Zika virus, Ebola virus, and avian flu outbreaks are among the more recent and well-known international public health emergencies. It is critical to quickly control such outbreaks to minimize spreading, but often there is no standard treatment or vaccine. Therefore researchers investigating new drugs or treatments must work against the clock to discover effective treatments, without compromising ethical standards.
So how can we ease the process of ethics approval during public health emergencies? In an article recently published in BMC Medical Ethics, researchers Emilie Alirol et al. describe their experience with World Health Organization (WHO) ethics review during the recent Ebola virus outbreak in West Africa, providing recommendations to accelerate study approval in future health emergencies.

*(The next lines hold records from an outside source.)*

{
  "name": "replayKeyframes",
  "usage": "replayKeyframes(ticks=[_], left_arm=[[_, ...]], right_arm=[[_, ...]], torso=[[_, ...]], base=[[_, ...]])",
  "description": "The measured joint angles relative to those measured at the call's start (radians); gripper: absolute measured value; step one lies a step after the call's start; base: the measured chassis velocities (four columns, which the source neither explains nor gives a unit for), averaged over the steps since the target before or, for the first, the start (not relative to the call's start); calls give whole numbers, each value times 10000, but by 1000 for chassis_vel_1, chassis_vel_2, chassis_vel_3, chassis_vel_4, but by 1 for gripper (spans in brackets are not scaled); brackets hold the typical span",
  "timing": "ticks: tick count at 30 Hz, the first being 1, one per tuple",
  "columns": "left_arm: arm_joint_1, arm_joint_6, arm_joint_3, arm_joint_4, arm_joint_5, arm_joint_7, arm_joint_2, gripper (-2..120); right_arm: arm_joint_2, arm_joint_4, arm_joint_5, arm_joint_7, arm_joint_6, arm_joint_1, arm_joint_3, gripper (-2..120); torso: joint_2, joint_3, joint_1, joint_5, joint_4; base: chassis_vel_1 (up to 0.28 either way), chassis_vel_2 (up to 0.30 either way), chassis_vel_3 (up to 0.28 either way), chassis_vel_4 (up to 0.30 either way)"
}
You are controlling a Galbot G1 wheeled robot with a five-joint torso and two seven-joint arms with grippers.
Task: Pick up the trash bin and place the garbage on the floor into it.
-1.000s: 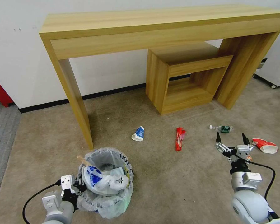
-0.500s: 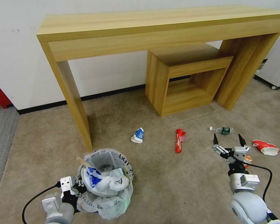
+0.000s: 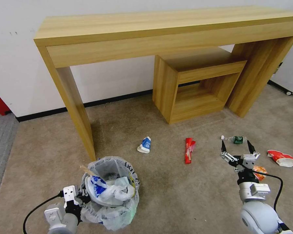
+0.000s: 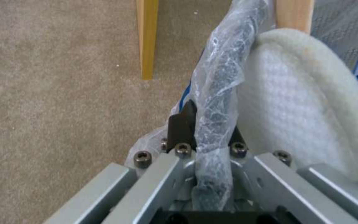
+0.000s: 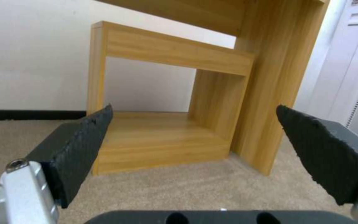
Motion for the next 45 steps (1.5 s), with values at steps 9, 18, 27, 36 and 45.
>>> replayKeyframes(ticks=[9, 18, 27, 36, 45], left_arm=[[59, -26, -3, 8, 75, 31, -54, 0], [87, -62, -20, 69, 118, 67, -80, 0], [5, -69, -25, 157, 107, 70, -81, 0], [-72, -43, -14, 276, 49, 43, -74, 0], [-166, -15, 16, 376, 0, 32, -87, 0]], right_arm=[[1, -29, -26, -58, 29, 14, -13, 100], [-13, -89, -63, -115, 66, 80, -75, 100], [-28, -247, -38, -194, 188, 282, -219, 100], [-16, -478, -20, -355, 430, 463, -403, 100], [-54, -639, 32, -421, 518, 584, -503, 100]], torso=[[0, 0, 0, -1, 1], [0, 0, 1, -1, 0], [-1, 0, 1, -4, 0], [-1, 0, 1, 0, 0], [-1, -1, 0, -1, 0]], base=[[-48, 51, 45, -42], [-94, 87, 82, -96], [-90, 101, 101, -95], [-49, 49, 44, -48], [0, 0, 0, 0]])
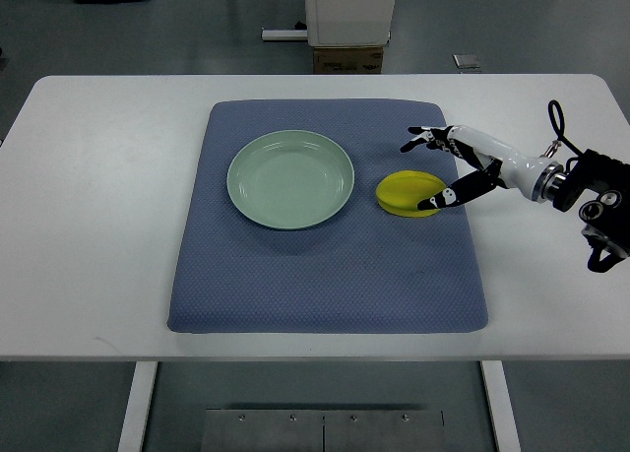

Ebola Virus Outbreak (2013-2016)
The 2013-2016 Ebola Outbreak was the largest outbreak of Ebola virus in history, and also the most deadly. With approximately 11,300 reported deaths, this outbreak killed more people than all previous outbreaks combined. At the start of the epidemic, Ebola virus research was limited to laboratory studies and data from previous outbreaks. There was no established vaccine available, and potential vaccines were still in early development. This proved especially concerning given the high mortality rate (40-90% dependent on country) and the large scale in which the disease was spreading.
Given the urgency of the outbreak, the WHO decided that use of unregistered medical interventions was acceptable, provided ethical standards were not compromised. It also allowed for a streamlined review process, with the hopes of identifying potential treatments more quickly.
Recommendations for future public health emergencies
During the outbreak, the WHO-ERC reviewed 24 new protocols and 22 amended protocols in total, including observational and interventional studies. In the article by Emilie Alirol et al., a number of approaches are proposed to help accelerate the study approval process, which are applicable to any future disease outbreaks, not just Ebola.
They found that incorrect or incomplete information was the most common hindrance of rapid ethics approval. For example, missing information on data sharing, inappropriate participant information documents, or inconsistent details like sample size. Despite time pressure, it’s recommended that documents are thoroughly reviewed to prevent unnecessary delays as these issues are avoidable.
Closer collaboration between local and international researchers may also prove effective. Studies during the Ebola outbreak were often led by international researchers, as resources were limited in locally affected areas. Local researchers have beneficial knowledge of the local culture which can be used to encourage study participation and provide advice on appropriate study plans, ultimately fast-tracking the study process.
Template agreements and joint committees
One of the more specific systems proposed includes development of template agreements for data and sample ownership and use. Many of the studies didn’t provide enough of this information which delayed approval. Because negotiating these agreements can be time consuming, the authors recommend developing template agreements which can be drafted from international consultations and discussions.
They also suggest forming a Joint Ethics Review Committee, as many trials require approval from multiple ethics committees. The joint committee would include members of committees from the countries or institutions relevant to the outbreak. Rather than waiting for approval from multiple committees, a joint committee would cut approval time while also providing the value of cross-trial data.
Participation of pregnant women and children
Arguably the most difficult proposal to implement would be the inclusion of pregnant women and children in clinical trials. In previous Ebola outbreaks, mortality rates of pregnant women were about 90%, and the highest mortality rates were in children 4 years old or younger. Given the high mortality in these groups, it makes them the most likely to benefit from a health intervention.
These rates encouraged the WHO-ERC to request protocol amendments that include children and pregnant women in studies. Despite the potential benefits, pregnant women and children were not included in any of the studies, likely due to ethical and liability concerns.
Because they are normally excluded from trials, children and pregnant women generally accept treatments based on data from other groups. In order to improve their clinical care during health emergencies, the authors of this article push for their inclusion during future outbreaks.
Preparing for future outbreaks
The issue of timeliness is one of the most challenging aspects of conducting clinical research during public health emergencies. The experience of Emilie Alirol et al. during the Ebola Outbreak displays many of the issues researchers face during such emergencies. They provide us with useful suggestions to accelerate the ethics approval process, and these should be taken into consideration in preparation for future outbreaks.